Last week, official professional road cycling at its highest level commenced for 2020 with the Santos Tour Down Under. Traipsing around South Australia’s wine country and breathtaking coastline, the American team Trek-Segafredo won the six-day race with Australian Richie Porte. Not only did the event provide entertainment to locals and tourists, but also through television broadcasting to nearly 200 countries it showed off the area as a tourist destination.
The stage race closest to the TDU in the world in many was the Amgen Tour of California. The vineyards and coastal views match, although the TOC also featured much higher mountain crossings as opposed to the short but sharp and few climbs available in South Australia. The TDU and TOC were the only stage races at the highest level that took place outside of Europe and Asia.
“Was” and “were” are operative here. Because last fall the TOC went on “hiatus,” citing prohibitive costs. In reality, this means the TOC, which last year ran a seven-day event for men and three-day race for women, has folded, as almost every single sanctioned race that has suspended operations never returned.
It's a shame losing America’s premier cycling event contested since 2006. And it was preventable, because much of the reason why costs had risen so much came as a result of self-inflicted public policy decisions.
It turns out a post of mine last May was the canary in the coal mine. In this piece about needlessly high vehicle fees and intrusive regulation in Louisiana, I noted that during the TOC last year the fleet of cars that follow the race weren’t registered in California, but in Texas. That’s because organizers saved over $100,000 by avoiding California’s laws on this.
Keep in mind the unique fiscal environment of road cycling.
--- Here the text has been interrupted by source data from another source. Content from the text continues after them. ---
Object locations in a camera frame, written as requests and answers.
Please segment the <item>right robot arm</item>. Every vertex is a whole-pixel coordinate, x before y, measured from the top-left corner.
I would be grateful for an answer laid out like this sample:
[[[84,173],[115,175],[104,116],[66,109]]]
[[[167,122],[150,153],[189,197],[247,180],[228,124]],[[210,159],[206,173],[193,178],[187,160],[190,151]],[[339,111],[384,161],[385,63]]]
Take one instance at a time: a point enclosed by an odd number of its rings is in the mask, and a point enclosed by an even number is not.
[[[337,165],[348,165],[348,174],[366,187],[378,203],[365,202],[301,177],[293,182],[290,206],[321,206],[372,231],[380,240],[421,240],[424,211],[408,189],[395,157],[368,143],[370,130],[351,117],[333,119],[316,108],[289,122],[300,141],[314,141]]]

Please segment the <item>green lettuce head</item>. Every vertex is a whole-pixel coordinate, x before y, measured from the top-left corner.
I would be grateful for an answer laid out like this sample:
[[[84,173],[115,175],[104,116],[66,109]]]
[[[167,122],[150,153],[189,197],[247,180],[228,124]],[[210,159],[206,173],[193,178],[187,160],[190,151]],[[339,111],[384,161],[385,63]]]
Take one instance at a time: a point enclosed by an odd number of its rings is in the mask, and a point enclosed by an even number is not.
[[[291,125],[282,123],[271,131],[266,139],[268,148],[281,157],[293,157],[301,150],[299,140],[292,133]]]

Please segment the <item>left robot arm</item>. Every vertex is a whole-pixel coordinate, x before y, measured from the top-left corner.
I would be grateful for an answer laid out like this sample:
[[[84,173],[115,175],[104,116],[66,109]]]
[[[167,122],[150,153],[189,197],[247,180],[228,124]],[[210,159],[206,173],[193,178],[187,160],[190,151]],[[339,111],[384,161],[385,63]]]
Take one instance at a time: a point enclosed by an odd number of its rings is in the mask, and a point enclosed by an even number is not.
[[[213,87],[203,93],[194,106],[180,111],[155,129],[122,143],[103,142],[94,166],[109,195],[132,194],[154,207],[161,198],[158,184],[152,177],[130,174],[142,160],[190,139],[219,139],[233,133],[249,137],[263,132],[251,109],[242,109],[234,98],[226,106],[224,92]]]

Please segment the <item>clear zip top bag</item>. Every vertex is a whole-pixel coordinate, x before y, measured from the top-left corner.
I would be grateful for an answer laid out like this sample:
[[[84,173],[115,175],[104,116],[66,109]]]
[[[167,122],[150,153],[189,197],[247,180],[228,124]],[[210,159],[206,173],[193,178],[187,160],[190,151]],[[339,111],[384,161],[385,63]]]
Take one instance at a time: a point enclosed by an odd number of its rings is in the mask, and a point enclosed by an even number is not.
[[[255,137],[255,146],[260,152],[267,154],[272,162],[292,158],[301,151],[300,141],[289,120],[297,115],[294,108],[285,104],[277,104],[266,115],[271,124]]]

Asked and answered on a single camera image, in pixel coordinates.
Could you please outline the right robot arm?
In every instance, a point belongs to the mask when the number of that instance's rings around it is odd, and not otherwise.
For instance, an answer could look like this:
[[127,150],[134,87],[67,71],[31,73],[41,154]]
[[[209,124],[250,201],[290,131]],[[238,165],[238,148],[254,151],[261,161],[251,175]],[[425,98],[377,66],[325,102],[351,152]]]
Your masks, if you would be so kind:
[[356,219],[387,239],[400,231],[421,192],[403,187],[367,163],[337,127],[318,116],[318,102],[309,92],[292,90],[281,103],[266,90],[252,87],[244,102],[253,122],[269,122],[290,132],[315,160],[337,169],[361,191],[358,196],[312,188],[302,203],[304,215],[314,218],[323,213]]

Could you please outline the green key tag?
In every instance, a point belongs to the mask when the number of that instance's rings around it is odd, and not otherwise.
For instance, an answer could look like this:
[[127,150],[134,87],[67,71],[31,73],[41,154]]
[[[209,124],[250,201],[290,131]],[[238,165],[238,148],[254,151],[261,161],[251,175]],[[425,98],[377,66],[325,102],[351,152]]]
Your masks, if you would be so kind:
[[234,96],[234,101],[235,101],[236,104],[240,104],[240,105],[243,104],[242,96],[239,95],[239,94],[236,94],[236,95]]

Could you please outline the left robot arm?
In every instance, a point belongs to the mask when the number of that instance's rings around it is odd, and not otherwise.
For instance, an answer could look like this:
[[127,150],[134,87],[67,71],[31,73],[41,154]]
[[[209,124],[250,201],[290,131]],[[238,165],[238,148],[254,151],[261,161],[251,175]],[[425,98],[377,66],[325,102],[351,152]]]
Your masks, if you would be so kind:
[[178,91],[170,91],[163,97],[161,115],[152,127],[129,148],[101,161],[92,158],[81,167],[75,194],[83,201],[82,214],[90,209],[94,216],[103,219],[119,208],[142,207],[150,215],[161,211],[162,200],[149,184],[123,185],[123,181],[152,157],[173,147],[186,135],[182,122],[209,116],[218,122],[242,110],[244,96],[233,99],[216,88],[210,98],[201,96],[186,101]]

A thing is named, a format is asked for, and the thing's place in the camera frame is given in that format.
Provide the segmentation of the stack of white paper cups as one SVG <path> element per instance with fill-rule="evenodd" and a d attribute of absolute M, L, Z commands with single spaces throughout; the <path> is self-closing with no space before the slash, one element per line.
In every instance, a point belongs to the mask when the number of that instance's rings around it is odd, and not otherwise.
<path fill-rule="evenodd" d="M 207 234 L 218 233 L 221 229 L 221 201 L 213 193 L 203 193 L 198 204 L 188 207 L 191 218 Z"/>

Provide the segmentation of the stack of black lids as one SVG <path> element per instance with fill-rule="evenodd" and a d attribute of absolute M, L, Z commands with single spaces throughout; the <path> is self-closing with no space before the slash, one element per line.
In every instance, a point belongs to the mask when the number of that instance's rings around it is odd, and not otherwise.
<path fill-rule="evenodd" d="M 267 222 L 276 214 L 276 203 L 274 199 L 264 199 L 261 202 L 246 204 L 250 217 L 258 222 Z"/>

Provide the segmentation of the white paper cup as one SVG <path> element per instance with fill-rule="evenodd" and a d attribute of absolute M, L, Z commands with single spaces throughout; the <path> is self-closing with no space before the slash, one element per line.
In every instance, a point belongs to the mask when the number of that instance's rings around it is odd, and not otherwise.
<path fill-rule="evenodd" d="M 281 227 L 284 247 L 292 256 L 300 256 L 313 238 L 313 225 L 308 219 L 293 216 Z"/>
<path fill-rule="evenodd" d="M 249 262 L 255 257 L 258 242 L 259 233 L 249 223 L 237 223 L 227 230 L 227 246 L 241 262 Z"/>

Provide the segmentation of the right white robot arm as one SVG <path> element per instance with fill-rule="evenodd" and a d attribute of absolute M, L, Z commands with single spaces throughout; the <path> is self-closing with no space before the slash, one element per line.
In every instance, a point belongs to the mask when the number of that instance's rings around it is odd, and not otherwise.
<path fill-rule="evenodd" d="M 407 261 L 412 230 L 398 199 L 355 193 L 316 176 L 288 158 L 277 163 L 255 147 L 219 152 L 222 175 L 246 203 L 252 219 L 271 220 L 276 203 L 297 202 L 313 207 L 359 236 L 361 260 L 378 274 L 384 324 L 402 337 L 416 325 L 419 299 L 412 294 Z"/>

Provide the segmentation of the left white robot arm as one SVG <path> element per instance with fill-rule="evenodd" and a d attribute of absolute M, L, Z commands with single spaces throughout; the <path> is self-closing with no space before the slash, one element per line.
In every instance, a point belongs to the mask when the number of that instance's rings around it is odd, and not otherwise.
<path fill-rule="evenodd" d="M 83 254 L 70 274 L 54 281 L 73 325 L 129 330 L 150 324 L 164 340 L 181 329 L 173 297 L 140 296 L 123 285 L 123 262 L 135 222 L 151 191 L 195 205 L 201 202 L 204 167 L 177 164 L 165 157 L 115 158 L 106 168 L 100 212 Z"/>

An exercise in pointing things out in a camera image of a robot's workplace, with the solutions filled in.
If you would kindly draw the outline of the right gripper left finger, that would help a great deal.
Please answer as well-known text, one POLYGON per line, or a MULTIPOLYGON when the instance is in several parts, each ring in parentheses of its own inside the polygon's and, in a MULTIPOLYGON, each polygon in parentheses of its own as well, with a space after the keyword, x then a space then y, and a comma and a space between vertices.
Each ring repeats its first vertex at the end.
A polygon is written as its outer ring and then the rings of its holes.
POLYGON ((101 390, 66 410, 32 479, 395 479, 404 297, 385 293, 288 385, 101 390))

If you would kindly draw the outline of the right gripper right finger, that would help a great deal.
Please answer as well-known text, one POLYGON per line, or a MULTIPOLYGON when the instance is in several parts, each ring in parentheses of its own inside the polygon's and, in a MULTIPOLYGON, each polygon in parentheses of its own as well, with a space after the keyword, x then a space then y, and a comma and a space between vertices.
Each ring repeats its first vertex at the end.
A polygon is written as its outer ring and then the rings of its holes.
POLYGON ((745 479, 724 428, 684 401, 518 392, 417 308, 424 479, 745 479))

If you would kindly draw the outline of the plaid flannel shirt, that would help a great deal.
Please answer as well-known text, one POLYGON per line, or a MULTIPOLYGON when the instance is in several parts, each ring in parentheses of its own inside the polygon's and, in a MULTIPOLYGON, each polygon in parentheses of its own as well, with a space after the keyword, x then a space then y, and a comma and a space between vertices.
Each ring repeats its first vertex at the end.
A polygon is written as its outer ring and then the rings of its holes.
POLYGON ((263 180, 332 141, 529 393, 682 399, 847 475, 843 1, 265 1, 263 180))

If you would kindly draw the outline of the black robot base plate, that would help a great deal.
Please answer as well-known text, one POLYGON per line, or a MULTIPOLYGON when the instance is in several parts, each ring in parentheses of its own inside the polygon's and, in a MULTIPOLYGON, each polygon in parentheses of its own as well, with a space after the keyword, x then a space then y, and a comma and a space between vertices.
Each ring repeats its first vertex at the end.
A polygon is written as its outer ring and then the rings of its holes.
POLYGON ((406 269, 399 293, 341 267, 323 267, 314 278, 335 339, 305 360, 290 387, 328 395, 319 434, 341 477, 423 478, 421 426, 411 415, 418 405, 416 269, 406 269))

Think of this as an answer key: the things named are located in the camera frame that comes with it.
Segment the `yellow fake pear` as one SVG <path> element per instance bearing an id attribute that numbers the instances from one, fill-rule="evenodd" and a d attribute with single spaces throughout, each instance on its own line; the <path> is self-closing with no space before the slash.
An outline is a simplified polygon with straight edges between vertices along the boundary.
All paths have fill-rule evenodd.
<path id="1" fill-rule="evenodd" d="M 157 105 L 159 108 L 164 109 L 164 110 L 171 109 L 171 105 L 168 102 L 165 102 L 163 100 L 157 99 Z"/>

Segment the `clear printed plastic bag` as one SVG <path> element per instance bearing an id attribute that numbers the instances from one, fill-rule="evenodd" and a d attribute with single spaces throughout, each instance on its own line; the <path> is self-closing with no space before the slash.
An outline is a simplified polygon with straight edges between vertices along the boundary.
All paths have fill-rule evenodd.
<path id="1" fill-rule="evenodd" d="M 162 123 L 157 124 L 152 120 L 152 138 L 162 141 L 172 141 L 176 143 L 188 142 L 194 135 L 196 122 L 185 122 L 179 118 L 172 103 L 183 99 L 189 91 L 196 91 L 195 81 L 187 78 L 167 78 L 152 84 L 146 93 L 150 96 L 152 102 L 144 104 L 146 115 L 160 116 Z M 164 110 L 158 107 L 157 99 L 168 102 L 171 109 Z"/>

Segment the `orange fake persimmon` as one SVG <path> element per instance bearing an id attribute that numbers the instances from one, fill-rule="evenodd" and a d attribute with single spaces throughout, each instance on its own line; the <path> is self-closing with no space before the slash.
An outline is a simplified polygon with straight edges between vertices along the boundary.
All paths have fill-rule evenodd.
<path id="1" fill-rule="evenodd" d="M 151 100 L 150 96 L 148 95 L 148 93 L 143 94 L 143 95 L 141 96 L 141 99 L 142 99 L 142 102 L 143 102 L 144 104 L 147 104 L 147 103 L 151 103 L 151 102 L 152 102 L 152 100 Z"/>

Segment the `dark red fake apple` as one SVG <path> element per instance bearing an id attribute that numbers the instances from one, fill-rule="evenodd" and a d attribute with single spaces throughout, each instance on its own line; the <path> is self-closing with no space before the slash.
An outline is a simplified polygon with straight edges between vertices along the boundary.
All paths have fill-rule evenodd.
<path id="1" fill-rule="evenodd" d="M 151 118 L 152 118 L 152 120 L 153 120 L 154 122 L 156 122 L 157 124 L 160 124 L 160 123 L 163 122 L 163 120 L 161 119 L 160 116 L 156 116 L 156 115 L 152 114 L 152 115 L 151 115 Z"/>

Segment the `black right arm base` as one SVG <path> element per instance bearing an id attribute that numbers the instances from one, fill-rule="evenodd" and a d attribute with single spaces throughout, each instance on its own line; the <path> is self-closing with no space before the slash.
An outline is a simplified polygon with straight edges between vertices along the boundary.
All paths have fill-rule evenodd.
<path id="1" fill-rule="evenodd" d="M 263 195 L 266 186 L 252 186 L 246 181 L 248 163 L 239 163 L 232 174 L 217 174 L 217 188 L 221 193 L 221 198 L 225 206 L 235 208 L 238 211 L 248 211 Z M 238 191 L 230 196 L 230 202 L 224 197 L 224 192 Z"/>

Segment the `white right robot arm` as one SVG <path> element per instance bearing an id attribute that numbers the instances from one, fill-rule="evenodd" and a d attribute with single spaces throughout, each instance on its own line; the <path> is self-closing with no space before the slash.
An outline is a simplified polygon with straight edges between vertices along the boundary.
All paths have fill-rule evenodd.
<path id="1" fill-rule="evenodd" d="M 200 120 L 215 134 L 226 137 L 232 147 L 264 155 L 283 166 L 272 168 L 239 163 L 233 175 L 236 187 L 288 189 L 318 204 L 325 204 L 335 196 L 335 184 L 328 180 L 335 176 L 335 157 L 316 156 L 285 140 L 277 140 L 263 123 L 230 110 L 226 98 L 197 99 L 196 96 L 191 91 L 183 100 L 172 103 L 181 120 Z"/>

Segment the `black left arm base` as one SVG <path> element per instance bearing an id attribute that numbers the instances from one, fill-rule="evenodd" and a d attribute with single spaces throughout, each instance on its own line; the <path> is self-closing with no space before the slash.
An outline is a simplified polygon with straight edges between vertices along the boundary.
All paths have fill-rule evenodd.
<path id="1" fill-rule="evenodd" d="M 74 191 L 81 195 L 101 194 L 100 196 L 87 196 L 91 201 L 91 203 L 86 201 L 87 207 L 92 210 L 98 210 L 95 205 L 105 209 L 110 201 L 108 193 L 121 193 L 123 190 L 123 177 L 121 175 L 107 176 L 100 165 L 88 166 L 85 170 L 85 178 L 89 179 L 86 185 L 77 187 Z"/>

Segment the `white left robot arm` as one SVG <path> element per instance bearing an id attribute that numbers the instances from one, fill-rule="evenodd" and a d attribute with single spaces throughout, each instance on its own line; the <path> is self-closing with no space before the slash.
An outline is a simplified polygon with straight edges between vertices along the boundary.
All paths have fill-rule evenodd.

Host cities (where each stage begins and ends) must fork over hundreds of thousands of dollars for making facilities available and have to spend money on road closures and safety measures, the latter of which intermediate cities along the route also must bear. When outside of municipalities, the organizers have to pay state public safety and transportation costs. With few exceptions, no revenues are raised from the roadside audience, so it must come from merchandising, sponsorships and roadside advertising. Even the broadcast the organizer AEG had to foot those costs and then try to make back as much as it could on commercials.
And California did its best to price itself out of the market. With the highest state income taxes in the U.S., this maximally hit all the athletes participating and discouraged their participation. With extremely high public service salaries due to widespread unionization, this made the overtime paid for that personnel exorbitant, which increased 10 percent more for this year. Those resources became even more stretched and thus expensive as a result of the increasing plague of wildfires, in part because of unduly restrictive forest management practices only now being unwound partially.
But the straw that broke the camel’s back appears to have been a bill passed by the California Legislature that mandated equal pay by sex for any use of state roads. Economically, men’s races draw far more spectators and revenues than do the women’s.
AEG saw what was coming and last year gave out equal prize money. However, the 2019 law contained ambiguity in wording that could mean either AEG couldn’t drop the women’s race (also sanctioned at racing’s highest level) to save money or it had to have seven stages also and all the increased costs that went with this.
This came out when AEG announced the race’s suspension, with a cryptic statement that a new “reality” made the event impossible for 2020. Under pressure from politically-correct media, AEG later stated the new law didn’t factor in, but, given that it hosts dozens of other special events of all kinds across the state, it had to kowtow to orthodoxy through not admitting the obvious in order to prevent retaliation by state government yanking its support of these.
All of this relates to Louisiana, because those like Democrat Gov. John Bel Edwards push the same noxious agenda. Despite that no significant difference in pay between the sexes occurs when accounting for all factors, Edwards still backs a law with substantial burdens to business to mandate this. He also wants increases in the minimum wage, which would drive up artificially all wages while shedding jobs, as well as pile on increased salaries for teachers without any increased accountability, and would just as soon turn over education policy to unions. And he has supported tax “reform” that does little more than increase marginal income tax rates on the middle class and above that encourages more spending but less private sector investment.
Like California, Louisiana already is one of theten most fiscally stressed states without implementing more of what got California there. The TOC demise shows us where that leads.